## RECORDS SHOWN
--- START ---

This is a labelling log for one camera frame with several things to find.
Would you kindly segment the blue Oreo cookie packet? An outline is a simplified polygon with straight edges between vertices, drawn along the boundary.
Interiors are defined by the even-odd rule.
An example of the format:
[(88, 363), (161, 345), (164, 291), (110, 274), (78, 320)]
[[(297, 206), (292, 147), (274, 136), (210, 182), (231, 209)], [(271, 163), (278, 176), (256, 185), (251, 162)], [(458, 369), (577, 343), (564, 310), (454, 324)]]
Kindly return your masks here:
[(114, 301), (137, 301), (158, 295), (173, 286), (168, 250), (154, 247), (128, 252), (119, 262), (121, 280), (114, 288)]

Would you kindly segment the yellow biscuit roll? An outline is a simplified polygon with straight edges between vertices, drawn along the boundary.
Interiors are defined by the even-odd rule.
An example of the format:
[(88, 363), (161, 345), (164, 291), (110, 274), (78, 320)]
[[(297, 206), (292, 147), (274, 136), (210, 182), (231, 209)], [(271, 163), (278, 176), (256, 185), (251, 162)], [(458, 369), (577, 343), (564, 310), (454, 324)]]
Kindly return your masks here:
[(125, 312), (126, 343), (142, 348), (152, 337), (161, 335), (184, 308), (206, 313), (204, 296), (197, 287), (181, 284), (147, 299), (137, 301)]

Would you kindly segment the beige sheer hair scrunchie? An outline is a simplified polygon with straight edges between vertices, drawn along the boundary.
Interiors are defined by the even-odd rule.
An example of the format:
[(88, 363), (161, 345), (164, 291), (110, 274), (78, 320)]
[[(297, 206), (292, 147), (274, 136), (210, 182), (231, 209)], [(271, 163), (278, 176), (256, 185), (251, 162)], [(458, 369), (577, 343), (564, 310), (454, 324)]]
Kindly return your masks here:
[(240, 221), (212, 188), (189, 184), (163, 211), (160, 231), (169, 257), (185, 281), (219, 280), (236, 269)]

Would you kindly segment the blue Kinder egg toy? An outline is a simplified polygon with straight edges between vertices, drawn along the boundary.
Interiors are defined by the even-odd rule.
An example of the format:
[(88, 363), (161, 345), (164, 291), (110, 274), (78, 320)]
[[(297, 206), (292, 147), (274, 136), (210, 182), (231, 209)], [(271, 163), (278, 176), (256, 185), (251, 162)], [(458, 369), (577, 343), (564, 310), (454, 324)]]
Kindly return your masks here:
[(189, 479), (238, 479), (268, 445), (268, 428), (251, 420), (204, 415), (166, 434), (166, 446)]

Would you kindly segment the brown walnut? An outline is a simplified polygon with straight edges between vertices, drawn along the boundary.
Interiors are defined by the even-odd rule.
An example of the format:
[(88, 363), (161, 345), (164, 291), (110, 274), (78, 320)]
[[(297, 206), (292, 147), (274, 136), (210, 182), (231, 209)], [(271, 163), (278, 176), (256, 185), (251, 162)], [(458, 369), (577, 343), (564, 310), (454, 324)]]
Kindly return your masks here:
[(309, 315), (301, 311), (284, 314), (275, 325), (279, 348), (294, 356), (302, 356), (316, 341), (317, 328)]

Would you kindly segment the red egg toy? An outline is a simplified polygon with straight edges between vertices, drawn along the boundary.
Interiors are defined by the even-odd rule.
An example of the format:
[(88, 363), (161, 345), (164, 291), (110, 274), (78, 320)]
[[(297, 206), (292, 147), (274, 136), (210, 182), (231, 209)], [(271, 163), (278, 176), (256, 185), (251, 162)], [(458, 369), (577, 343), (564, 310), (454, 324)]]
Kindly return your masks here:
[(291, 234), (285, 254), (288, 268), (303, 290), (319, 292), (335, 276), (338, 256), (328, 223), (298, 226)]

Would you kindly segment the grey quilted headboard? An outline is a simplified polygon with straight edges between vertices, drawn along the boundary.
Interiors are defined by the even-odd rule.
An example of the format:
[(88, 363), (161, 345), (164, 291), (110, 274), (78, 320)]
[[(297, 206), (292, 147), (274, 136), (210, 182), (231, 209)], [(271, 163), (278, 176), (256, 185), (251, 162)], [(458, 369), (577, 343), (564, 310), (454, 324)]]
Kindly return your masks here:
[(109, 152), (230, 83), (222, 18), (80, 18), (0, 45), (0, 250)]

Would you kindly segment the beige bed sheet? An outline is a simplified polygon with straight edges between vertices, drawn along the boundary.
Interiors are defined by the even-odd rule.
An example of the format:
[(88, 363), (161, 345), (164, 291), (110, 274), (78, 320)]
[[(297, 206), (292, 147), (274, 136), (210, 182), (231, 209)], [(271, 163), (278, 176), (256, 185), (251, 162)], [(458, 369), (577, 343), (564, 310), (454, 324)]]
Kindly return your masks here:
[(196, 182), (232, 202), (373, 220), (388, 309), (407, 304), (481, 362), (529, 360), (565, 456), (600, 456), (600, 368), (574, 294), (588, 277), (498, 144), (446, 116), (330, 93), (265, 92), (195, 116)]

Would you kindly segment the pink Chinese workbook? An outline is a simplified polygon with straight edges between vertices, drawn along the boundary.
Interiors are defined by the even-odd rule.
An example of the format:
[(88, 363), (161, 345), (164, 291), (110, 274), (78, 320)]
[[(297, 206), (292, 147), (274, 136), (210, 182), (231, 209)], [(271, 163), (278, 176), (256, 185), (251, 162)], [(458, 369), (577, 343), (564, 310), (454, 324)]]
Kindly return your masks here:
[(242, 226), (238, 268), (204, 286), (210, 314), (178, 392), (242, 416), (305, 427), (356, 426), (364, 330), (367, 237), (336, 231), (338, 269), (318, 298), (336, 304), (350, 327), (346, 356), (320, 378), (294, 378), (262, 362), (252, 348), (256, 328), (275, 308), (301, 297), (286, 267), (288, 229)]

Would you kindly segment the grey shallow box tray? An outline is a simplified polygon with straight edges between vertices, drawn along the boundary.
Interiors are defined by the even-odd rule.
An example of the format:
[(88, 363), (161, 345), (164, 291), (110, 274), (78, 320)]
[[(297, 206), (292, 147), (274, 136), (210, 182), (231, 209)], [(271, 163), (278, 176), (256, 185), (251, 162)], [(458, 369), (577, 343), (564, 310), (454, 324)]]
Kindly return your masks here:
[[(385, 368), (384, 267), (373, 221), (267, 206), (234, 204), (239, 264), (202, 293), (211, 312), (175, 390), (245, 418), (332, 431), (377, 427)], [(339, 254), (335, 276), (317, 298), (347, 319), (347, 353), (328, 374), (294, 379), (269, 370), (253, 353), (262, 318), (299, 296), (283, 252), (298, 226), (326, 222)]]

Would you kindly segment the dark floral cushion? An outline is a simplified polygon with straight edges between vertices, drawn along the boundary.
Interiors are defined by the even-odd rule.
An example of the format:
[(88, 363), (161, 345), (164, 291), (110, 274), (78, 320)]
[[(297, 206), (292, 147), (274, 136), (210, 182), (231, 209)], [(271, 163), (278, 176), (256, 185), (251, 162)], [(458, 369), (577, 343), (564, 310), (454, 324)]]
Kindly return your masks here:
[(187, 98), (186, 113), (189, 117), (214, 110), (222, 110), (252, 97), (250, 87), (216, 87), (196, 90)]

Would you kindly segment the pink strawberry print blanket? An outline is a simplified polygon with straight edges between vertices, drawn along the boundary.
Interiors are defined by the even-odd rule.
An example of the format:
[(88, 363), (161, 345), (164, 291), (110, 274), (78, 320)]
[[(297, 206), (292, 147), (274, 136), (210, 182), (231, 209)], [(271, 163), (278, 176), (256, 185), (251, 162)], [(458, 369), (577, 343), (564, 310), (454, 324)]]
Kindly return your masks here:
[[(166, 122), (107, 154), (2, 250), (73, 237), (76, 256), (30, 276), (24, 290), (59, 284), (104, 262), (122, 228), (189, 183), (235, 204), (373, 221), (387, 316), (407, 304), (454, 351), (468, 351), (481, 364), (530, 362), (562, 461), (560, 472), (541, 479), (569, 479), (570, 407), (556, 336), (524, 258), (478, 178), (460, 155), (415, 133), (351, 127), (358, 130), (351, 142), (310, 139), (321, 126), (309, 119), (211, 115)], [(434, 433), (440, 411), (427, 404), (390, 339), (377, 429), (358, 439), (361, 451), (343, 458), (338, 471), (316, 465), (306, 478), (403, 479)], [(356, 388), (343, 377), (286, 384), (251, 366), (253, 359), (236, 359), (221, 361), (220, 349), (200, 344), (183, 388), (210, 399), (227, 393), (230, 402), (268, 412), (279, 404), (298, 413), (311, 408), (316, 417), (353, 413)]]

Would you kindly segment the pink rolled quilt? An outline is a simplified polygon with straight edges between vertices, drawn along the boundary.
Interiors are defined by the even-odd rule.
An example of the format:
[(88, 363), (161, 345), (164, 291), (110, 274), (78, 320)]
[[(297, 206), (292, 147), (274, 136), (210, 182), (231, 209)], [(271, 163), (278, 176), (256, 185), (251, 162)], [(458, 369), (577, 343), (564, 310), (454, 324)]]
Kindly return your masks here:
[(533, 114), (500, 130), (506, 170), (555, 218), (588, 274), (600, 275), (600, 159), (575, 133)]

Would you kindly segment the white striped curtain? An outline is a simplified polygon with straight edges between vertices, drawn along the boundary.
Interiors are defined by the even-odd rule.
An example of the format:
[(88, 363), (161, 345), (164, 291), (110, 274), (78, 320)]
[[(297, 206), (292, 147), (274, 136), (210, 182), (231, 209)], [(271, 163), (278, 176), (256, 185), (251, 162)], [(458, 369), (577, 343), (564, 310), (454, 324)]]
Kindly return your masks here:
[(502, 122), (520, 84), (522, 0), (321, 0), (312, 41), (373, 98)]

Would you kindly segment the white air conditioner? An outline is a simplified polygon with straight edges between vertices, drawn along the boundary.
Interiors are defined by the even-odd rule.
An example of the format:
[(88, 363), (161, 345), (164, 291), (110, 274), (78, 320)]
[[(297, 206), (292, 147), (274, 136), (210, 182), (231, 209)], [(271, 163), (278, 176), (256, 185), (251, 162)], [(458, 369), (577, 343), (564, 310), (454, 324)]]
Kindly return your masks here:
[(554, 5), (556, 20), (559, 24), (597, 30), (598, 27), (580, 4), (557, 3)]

--- END ---

Find how many lines above include "grey", then write only that count.

## ANSWER SECTION
2